Two nights after scoring a career-high 28 points in his first ever start, Lin outdueled last year’s top pick, John Wall, with a 23-point, 10-assist performance in New York’s 107-93 win.
The kids are calling it “Linsanity,” and for a Knicks team that has now won three straight after a miserable 2-11 stretch, Lin arrived at just the right time.
Without top stars Carmelo Anthony and Amare Stoudemire in the lineup, Lin has taken over the team’s last three games — and the crowd.
As the Washington Post’s Michael Lee reported after last night’s game, the home crowd at the Verizon Center was too preoccupied with Lin’s big night to even notice their team was on course for its 21st loss.
You’d think fans would be upset that Carmelo Anthony and Amare Stoudemire were gone and want a refund for their tickets. Instead, they only booed when Lin picked up his second foul in the first quarter and was forced to head to the bench with his second foul. Other than that, the Wizards were simply a distraction until the next Lin layup or high-rising bank shot, Tyson Chandler dunk or Steve Novak three-pointer.
It was entertaining — and embarrassing for the supposed hosts.
“When you play against certain teams, you know the crowd is against you sometimes,” Wall said after scoring a game-high 29 points on a night when it seemed only he and Trevor Booker came ready to compete for the Wizards.
And now everyone knows that the kid can dunk, too.
“I didn’t know he could dunk,” Chandler told the New York Times. “When he’s going in for it, I go: ‘No, Jeremy! Just lay the ball up.’ And all of a sudden he dunks it.”
With a combined record of 31-47, the Nets, Jazz and Wizards are hardly title contenders this season, so New York’s current winning streak, while a nice change of pace, doesn’t mean they’re ready to compete with the league’s top teams.
But Lin’s play on a short-handed team desperate for a spark is quickly becoming the most intriguing storyline in the lockout-shortened season.

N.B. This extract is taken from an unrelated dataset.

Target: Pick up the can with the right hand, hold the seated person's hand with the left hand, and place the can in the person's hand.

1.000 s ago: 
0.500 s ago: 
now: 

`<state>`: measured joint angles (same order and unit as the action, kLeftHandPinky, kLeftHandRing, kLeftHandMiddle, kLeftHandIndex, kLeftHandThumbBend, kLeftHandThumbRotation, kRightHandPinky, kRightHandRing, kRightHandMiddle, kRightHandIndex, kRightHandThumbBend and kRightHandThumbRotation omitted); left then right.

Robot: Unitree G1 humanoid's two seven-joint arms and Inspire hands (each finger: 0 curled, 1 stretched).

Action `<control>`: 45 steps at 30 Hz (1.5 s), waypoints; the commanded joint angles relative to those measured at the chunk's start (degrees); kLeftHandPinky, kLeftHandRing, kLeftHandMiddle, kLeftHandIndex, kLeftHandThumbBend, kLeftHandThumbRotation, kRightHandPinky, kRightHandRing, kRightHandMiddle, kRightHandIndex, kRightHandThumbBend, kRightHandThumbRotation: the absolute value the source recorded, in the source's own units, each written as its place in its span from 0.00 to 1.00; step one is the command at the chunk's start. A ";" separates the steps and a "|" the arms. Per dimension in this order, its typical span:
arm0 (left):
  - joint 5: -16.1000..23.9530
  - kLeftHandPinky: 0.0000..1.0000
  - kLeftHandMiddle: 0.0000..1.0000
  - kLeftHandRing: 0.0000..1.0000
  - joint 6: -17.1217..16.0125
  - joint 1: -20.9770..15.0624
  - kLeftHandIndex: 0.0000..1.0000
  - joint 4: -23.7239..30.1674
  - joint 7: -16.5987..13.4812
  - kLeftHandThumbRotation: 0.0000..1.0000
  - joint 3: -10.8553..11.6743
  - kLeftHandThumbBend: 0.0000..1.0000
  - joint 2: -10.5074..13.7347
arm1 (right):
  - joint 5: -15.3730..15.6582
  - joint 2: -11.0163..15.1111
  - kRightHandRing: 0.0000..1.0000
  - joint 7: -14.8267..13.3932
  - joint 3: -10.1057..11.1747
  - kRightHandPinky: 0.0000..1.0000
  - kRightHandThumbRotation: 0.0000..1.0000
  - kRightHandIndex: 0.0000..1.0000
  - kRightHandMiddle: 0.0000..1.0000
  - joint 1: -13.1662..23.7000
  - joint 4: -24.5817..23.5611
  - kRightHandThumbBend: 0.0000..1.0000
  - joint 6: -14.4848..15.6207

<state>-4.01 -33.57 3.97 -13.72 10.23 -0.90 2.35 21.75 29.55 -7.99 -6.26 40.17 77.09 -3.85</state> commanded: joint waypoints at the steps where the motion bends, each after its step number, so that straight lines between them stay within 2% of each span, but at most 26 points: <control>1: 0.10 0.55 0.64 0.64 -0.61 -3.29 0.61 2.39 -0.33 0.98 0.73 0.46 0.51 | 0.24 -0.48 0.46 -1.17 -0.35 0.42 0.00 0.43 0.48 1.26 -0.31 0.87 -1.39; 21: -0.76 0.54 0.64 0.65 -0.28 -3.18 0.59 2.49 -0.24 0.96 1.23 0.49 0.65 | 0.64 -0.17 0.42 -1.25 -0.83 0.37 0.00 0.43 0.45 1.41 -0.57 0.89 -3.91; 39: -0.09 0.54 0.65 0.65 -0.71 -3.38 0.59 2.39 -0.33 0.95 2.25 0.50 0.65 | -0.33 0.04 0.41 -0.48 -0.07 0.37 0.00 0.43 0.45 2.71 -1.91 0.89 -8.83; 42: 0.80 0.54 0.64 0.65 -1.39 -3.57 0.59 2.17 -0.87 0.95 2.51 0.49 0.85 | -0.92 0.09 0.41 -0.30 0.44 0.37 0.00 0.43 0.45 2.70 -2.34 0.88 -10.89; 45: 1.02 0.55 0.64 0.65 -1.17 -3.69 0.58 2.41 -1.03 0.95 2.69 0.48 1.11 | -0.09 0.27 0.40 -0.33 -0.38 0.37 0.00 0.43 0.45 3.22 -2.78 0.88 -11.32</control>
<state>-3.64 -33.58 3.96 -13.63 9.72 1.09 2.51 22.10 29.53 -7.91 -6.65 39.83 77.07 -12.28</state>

And the chain of events that led to Lin’s current stardom are just as remarkable as his recent play, as Yahoo! Sports columnist Les Carpenter wrote:
Three weeks ago they sent Lin down to their D-League team in Erie, Pa. Had he not played well on Saturday, the guaranteed part of his contract might not have been picked up this week. He would have been out of the NBA. Now people are making signs, taping T-shirts and writing rap songs with his name.

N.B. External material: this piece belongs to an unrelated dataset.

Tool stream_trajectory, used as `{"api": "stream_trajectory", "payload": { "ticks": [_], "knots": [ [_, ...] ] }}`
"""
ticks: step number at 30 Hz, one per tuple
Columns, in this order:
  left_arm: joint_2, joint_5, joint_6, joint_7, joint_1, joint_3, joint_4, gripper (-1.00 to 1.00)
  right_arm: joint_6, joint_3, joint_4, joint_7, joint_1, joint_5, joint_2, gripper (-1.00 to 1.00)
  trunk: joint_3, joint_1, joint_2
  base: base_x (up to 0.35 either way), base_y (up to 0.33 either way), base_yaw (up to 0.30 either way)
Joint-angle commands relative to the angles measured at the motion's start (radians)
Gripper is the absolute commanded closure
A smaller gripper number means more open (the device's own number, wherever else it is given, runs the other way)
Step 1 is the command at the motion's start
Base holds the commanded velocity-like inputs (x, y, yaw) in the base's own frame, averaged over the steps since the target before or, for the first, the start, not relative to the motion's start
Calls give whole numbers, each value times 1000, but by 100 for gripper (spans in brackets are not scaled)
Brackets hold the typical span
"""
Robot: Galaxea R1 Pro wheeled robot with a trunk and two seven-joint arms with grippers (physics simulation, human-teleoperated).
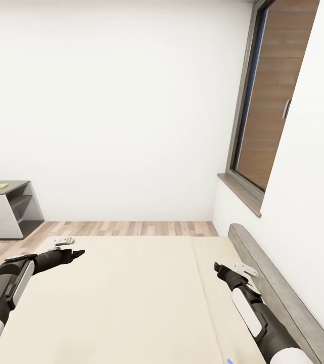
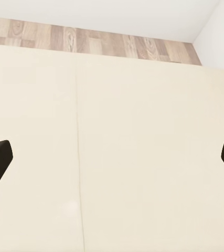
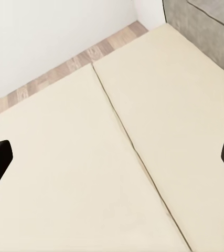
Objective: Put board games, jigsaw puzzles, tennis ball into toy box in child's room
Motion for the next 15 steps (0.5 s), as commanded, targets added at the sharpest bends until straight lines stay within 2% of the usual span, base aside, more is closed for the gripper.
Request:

As with many sensations, there is no making sense of all this. The Knicks were through with Lin just like the Golden State Warriors were through with him after last season. The NBA does not draft Taiwanese point guards from Harvard, and Lin certainly didn't fit what the Warriors wanted. They sent him to the D-League. When the Knicks put him on a plane to Erie in late January, Lin was terrified that last year was happening again, that his NBA dream was gone, that he was destined to be an interesting footnote in a long list of international firsts the league loves to tout as it lumbers toward world domination.